A Guerra do Paraguai foi a alavanca de toda essa política. A matança dos negros fortaleceu posteriormente as teorias racistas desenvolvidas pelos filósofos, historiadores, políticos - enfim, os intelectuais das classes dominantes -, que indicariam o branqueamento como "solução racial" para o Brasil. A matança dos negros, aliás - e o medo das conseqüências prováveis se eles se revoltassem -, foi uma das preocupações do Duque de Caxias, manifestado em despacho privado ao Imperador, quando pedia o fim da guerra e sua demissão do comando do Exército. Manifestando seus temores, Caxias escreveu ao Imperador que "à sombra dessa guerra, nada pode livrar-nos de que aquela imensa escravatura do Brasil dê o grito de sua divina e humanamente legítima liberdade; e tenha lugar a uma guerra interna, como no Haiti, de negros contra brancos, que sempre tem ameaçado o Brasil, e desaparece dele a escassíssima e diminuta parte branca que há".

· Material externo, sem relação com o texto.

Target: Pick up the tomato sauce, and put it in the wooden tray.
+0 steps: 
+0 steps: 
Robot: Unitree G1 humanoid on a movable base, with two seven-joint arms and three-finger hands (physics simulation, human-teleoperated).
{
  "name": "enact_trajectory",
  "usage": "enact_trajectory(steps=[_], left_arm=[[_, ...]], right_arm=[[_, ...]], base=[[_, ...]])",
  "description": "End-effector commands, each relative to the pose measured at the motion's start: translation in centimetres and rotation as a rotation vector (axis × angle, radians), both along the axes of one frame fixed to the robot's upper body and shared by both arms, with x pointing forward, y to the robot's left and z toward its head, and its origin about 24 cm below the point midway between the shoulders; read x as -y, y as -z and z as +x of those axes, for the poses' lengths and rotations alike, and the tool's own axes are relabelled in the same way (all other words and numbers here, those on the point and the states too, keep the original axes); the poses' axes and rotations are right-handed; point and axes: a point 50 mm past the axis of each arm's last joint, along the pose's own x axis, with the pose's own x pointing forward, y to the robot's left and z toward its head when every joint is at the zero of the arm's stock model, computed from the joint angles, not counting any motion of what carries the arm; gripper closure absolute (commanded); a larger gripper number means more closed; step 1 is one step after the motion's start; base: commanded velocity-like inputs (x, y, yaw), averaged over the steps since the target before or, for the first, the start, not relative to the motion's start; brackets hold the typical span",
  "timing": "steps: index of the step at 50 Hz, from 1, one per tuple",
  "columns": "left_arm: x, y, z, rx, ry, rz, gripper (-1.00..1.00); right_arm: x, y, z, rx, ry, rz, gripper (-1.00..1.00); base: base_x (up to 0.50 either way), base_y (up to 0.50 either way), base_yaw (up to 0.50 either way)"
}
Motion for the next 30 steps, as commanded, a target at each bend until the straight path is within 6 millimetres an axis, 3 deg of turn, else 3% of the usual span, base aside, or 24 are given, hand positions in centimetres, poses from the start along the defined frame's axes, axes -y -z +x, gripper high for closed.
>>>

A Guerra do Paraguai, como processo de arianização, liquidou a grande arma que os negros teriam para lutar pela sua emancipação: o potencial demográfico. Desarmados pelo genocídio extensamente praticado na guerra e com reflexos imediatos no Brasil, acompanharam a campanha abolicionista sem um peso político considerável e jamais - até hoje - conseguiram emancipar-se da miséria que lhes foi destinada.